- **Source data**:
# # #
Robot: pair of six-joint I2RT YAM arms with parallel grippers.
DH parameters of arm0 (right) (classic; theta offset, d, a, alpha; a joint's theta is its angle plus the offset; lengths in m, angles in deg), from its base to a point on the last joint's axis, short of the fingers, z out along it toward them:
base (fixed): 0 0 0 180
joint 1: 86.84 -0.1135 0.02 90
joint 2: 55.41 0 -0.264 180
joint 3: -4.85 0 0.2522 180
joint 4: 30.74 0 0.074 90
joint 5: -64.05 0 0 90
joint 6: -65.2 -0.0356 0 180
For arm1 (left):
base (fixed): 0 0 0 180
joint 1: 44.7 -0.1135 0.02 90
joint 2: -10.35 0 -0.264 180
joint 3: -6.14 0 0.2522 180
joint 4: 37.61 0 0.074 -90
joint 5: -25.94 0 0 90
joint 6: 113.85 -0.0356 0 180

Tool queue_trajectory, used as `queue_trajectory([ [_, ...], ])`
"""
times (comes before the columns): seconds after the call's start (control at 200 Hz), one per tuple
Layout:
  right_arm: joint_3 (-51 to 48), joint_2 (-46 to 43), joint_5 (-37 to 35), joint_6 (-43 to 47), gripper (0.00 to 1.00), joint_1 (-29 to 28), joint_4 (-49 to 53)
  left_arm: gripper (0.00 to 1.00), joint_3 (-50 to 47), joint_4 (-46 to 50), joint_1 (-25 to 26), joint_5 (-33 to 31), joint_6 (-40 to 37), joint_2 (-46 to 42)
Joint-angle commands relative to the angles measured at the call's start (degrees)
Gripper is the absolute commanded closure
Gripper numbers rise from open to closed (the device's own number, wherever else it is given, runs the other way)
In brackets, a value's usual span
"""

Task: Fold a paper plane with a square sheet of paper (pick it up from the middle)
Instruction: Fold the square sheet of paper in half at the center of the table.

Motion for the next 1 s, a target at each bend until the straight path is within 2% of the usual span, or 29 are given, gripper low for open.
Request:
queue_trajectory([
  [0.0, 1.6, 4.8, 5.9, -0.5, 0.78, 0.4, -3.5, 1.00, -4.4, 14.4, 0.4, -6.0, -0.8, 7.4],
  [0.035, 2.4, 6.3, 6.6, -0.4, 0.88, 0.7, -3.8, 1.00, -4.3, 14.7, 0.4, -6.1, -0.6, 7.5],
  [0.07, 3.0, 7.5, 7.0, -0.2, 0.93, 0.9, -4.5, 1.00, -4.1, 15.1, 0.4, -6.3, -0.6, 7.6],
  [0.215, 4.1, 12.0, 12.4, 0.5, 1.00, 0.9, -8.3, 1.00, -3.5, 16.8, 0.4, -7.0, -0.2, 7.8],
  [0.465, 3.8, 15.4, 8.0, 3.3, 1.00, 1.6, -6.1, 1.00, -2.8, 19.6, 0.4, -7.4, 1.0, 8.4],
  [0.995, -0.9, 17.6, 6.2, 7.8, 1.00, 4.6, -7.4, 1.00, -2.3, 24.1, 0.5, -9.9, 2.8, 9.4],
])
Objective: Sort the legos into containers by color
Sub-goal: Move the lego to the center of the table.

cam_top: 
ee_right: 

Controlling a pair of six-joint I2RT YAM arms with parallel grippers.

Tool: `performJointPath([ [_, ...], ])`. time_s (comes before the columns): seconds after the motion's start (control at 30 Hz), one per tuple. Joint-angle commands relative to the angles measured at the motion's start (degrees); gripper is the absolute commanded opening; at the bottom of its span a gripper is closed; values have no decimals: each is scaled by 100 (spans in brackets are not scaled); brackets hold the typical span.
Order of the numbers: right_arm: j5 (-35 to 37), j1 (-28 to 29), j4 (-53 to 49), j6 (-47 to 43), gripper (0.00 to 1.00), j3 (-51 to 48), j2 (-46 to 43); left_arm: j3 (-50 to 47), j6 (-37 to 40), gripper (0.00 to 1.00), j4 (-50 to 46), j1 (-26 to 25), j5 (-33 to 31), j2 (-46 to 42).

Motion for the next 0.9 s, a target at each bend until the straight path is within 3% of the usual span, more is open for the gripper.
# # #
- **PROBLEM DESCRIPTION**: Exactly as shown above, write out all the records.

- **EXERCISE OUTPUT**:
Robot: pair of six-joint I2RT YAM arms with parallel grippers.
DH parameters of arm0 (right) (classic; theta offset, d, a, alpha; a joint's theta is its angle plus the offset; lengths in m, angles in deg), from its base to a point on the last joint's axis, short of the fingers, z out along it toward them:
base (fixed): 0 0 0 180
joint 1: 86.84 -0.1135 0.02 90
joint 2: 55.41 0 -0.264 180
joint 3: -4.85 0 0.2522 180
joint 4: 30.74 0 0.074 90
joint 5: -64.05 0 0 90
joint 6: -65.2 -0.0356 0 180
For arm1 (left):
base (fixed): 0 0 0 180
joint 1: 44.7 -0.1135 0.02 90
joint 2: -10.35 0 -0.264 180
joint 3: -6.14 0 0.2522 180
joint 4: 37.61 0 0.074 -90
joint 5: -25.94 0 0 90
joint 6: 113.85 -0.0356 0 180

Tool queue_trajectory, used as `queue_trajectory([ [_, ...], ])`
"""
times (comes before the columns): seconds after the call's start (control at 200 Hz), one per tuple
Layout:
  right_arm: joint_3 (-51 to 48), joint_2 (-46 to 43), joint_5 (-37 to 35), joint_6 (-43 to 47), gripper (0.00 to 1.00), joint_1 (-29 to 28), joint_4 (-49 to 53)
  left_arm: gripper (0.00 to 1.00), joint_3 (-50 to 47), joint_4 (-46 to 50), joint_1 (-25 to 26), joint_5 (-33 to 31), joint_6 (-40 to 37), joint_2 (-46 to 42)
Joint-angle commands relative to the angles measured at the call's start (degrees)
Gripper is the absolute commanded closure
Gripper numbers rise from open to closed (the device's own number, wherever else it is given, runs the other way)
In brackets, a value's usual span
"""

Task: Fold a paper plane with a square sheet of paper (pick it up from the middle)
Instruction: Fold the square sheet of paper in half at the center of the table.

Motion for the next 1 s, a target at each bend until the straight path is within 2% of the usual span, or 29 are given, gripper low for open.
Request:
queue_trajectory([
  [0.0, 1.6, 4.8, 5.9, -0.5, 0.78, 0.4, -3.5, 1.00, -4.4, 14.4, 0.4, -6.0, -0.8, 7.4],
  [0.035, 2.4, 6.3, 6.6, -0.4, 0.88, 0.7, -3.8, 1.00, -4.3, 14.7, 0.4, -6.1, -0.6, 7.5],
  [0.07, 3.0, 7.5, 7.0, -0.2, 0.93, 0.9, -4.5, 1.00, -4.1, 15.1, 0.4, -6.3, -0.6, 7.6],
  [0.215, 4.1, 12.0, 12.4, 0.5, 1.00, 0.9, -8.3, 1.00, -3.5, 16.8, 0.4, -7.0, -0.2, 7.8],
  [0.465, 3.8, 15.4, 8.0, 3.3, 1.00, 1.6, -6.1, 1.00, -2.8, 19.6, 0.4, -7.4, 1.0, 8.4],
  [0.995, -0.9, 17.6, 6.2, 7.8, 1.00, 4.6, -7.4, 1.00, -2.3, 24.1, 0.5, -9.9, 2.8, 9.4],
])
Objective: Sort the legos into containers by color
Sub-goal: Move the lego to the center of the table.

cam_top: 
ee_right: 

Controlling a pair of six-joint I2RT YAM arms with parallel grippers.

Tool: `performJointPath([ [_, ...], ])`. time_s (comes before the columns): seconds after the motion's start (control at 30 Hz), one per tuple. Joint-angle commands relative to the angles measured at the motion's start (degrees); gripper is the absolute commanded opening; at the bottom of its span a gripper is closed; values have no decimals: each is scaled by 100 (spans in brackets are not scaled); brackets hold the typical span.
Order of the numbers: right_arm: j5 (-35 to 37), j1 (-28 to 29), j4 (-53 to 49), j6 (-47 to 43), gripper (0.00 to 1.00), j3 (-51 to 48), j2 (-46 to 43); left_arm: j3 (-50 to 47), j6 (-37 to 40), gripper (0.00 to 1.00), j4 (-50 to 46), j1 (-26 to 25), j5 (-33 to 31), j2 (-46 to 42).

Motion for the next 0.9 s, a target at each bend until the straight path is within 3% of the usual span, more is open for the gripper.

Nothing else belongs to the answer.